Extracting, transforming and Selecting

This section is organized into three different subsections:

  1. Feature Extractors. This section introduces some algorithm for extracting features from your dataset
  2. Feature Transformers. This section introduces some of the algorithm that execute commonly used transformations the input dataset

Feature Extractors

  • Word2Vec

    Word2Vec is an Estimator which takes as input a sequence of words representing a document and then it trains a Word2VecModel over these words. The model maps each word to a unique fixed-size vector. A document is then represented by simply taking the average of all the vectors associated with any word contained within the original text.
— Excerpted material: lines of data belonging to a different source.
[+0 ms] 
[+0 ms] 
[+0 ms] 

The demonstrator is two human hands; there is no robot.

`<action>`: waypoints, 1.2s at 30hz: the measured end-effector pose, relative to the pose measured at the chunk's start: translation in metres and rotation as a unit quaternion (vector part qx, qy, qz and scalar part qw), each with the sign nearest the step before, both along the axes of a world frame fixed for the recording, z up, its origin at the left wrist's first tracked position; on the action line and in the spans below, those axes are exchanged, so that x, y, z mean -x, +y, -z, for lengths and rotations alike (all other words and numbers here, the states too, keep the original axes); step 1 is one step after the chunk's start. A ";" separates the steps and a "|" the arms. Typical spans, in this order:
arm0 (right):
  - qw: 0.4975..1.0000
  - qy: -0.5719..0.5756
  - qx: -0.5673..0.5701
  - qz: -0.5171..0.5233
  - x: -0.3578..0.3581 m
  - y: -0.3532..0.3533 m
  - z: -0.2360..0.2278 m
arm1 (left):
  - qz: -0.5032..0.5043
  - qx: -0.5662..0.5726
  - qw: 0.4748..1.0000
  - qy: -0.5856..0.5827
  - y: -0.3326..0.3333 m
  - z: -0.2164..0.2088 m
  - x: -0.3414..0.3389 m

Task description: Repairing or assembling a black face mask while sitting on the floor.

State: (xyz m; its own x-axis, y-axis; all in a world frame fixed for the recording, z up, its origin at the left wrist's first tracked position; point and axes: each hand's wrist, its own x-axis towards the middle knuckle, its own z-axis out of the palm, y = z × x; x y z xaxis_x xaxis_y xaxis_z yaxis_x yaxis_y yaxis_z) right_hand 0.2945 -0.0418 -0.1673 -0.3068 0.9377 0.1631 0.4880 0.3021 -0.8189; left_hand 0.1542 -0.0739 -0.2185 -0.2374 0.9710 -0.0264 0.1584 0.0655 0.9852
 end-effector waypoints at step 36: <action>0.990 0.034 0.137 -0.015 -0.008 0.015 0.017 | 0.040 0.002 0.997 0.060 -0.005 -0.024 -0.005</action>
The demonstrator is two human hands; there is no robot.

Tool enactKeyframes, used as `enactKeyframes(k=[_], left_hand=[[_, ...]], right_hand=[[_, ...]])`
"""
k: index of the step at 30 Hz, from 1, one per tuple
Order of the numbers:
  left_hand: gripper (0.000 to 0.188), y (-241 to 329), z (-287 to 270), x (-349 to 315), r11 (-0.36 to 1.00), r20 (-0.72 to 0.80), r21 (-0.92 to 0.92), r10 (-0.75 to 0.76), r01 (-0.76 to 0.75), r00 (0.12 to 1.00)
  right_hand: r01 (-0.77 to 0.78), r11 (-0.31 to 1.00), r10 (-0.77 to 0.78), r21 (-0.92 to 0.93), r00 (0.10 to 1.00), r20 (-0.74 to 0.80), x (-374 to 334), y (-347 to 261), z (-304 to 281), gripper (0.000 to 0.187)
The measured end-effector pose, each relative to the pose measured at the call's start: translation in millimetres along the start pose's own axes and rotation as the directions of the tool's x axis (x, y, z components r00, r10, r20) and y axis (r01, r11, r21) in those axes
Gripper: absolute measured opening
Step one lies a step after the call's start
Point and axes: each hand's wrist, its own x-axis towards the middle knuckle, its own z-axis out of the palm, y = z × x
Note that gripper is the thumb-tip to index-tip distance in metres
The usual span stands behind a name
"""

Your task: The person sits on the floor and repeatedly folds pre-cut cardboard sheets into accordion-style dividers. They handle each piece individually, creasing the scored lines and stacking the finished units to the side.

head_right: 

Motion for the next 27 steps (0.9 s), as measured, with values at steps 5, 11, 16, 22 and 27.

Once you have a vector, you can apply all sorts of ML algorithms.

    The following snippet shows how to use this model.

    import org.apache.spark.ml.feature.Word2Vec
    import org.apache.spark.ml.linalg.Vector
    import org.apache.spark.sql.Row
        
    // Input data: Each row is a bag of words from a sentence or document.
    val documentDF = spark.createDataFrame(Seq(
      "Hi I heard about Spark".split(" "),
      "I wish Java could use case classes".split(" "),
      "Logistic regression models are neat".split(" ")
    ).map(Tuple1.apply)).toDF("text")
        
    // Learn a mapping from words to Vectors.
    val word2Vec = new Word2Vec()
      .setInputCol("text")
      .setOutputCol("result")
      .setVectorSize(3)
      .setMinCount(0)
    val model = word2Vec.fit(documentDF)
        
    val result = model.transform(documentDF)
    result.collect().foreach { case Row(text: Seq[_], features: Vector) =>
      println(s"Text: [${text.mkString(", ")}] => \nVector: $features\n") }
    

Feature Transformers

  • Binarizer

    Binarization is the process of thresholding numerical features to binary (0/1) features.

    Binarizer takes the common parameters inputCol and outputCol, as well as the threshold for binarization. Feature values greater than the threshold are binarized to 1.0; values equal to or less than the threshold are binarized to 0.0. Both Vector and Double types are supported for inputCol.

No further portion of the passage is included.